Seharusnya anak-anak seusia Arga bisa hidup dengan nyaman dan menyenangkan di rumah keluarganya, tertawa dan bersenang-senang, menghabiskan waktu dengan orang tuanya serta bermain-main dengan mainan-mainan anak kecil adalah hal yang sepatutnya semua anak-anak punya di masa tersebut. Sedangkan Arga, dia terpaksa harus hidup dan bertahan di tengah hutan seperti ini sendirian dengan usianya yang masih tujuh tahun, tidak ada keluarga, tidak ada mainan, dan tidak ada seorang pun yang bisa dijadikan teman di tempat seperti ini.
Jiola sangat tidak tega pada apa yang selama ini Arga alami di tempat yang menyerupai hutan belantara seperti ini, matanya jadi berkaca-kaca, air matanya tampak mau keluar tapi dia usahakan untuk menahannya karena dia tidak mau membuat anak itu salah paham saat melihat dirinya menangis. Sebelum kesedihannya semakin berlanjut, Jiola segera dengan cepat merespon seruan Arga dengan kata-kata yang bernada halus dan lembut.
“Tidak apa-apa, aku mengerti. Aku tidak akan memaksamu untuk mempercayai perkataanku, aku hanya ingin kamu paham bahwa aku bukanlah orang jahat. Aku datang kemari untuk mengeluarkan dari tempat ini. Aku ingin menyelamatkanmu. Kamu tidak boleh terus tinggal sendirian di tempat seperti ini. Aku akan membawamu ke tempat kamu bisa mendapatkan kebahagiaan, kehangatan, dan juga banyak teman.”
“OMONG KOSONG!” Arga memundurkan langkahnya, mengambil sikap untuk menjauhi Jiola, dia seakan-akan tidak ingin terlalu dekat dengan wanita asing itu. “Pergilah dari sini! Jangan ganggu aku! Aku sedang memanggang ikan! Perutku sangat lapar! Jika kau terus-terusan di sini, aku tidak bisa menyantapnya! Jadi pergilah dari sini! PERGILAH YANG JAUH!”
Jiola menghela napasnya, ia mengedikkan bahu dan menggeleng-gelengkan kepalanya, rambut peraknya terombang-ambing ketika kepalanya bergoyang-goyang, dia pun kembali mengangkat badannya yang tengah berjongkok untuk berdiri tegak seperti sebelumnya. Jiola merasa sudah tidak perlu lagi menjelaskan apa pun pada Arga, karena tidak akan mempan. Sekarang, yang harus dia lakukan adalah harus membuat Arga nyaman berada di dekatnya, setidaknya dia harus mencoba untuk memulai suatu pendekatan sehingga anak itu bisa melihatnya tidak sebagai orang asing melainkan temannya.

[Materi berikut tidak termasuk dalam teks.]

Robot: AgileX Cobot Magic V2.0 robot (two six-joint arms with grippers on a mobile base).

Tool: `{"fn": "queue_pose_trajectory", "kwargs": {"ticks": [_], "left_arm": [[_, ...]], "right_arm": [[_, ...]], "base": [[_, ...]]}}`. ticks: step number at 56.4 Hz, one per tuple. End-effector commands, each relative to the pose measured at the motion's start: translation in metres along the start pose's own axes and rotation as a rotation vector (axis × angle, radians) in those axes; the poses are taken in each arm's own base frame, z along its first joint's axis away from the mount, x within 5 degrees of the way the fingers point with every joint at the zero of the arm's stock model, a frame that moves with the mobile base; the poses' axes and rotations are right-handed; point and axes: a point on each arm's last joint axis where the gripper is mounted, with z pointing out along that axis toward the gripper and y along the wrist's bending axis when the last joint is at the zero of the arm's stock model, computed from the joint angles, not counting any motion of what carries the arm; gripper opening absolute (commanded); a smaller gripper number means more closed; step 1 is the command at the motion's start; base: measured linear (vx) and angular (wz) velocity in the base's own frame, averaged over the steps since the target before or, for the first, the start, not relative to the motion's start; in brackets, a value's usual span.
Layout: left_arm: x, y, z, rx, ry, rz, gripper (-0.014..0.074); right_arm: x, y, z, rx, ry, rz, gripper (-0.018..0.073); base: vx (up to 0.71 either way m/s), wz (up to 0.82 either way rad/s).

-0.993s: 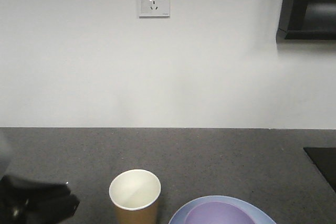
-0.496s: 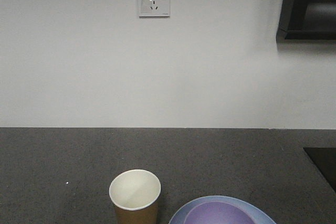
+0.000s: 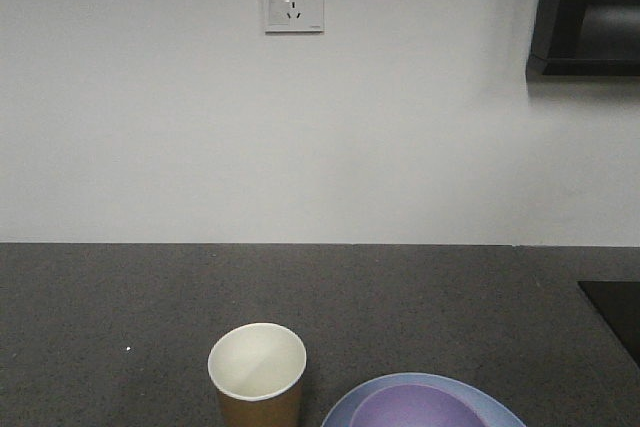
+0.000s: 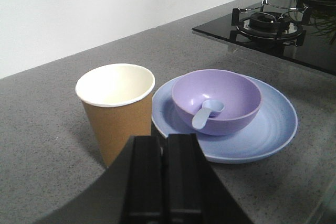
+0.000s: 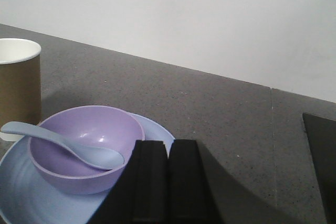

“Maafkan aku, sepertinya aku mengganggu acara makan siangmu. Silahkan, kau boleh kembali ke tempatmu, tidak perlu takut, aku tidak akan mennganggumu lagi. Aku akan pergi dari sini,” kata Jiola dengan senyuman hangatnya pada Arga sembari mengeluarkan sesuatu dari kantung celananya yang terletak di pinggangnya. “Tapi ambilah ini, masakanmu akan terasa nikmat jika ditaburkan dengan garam.”
Arga mengernyitkan alis ketika matanya melihat sebuah botol mungil berisi bubuk putih yang baru saja dikeluarkan oleh Jiola dari kantung celananya, dia penasaran apa kegunaan dari bubuk putih itu sehingga bisa membuat masakannya jadi enak hanya dengan menaburkannya.
“Garam? Apa itu? Apakah itu racun? Apakah kau mau meracuniku?”
Tergelak, Jiola sedikit tertawa mendengar omongan polos Arga yang begitu penuh waspada, seolah-olah apa pun yang dilakukan oleh dirinya adalah sebuah kejahatan. Padahal kenyataannya sebaliknya, Jiola sangat mengkhawatirkan dan menyayangi Arga karena dia tahu anak itu telah hidup sendirian dan tinggal di tempat sepi seperti ini bertahun-tahun.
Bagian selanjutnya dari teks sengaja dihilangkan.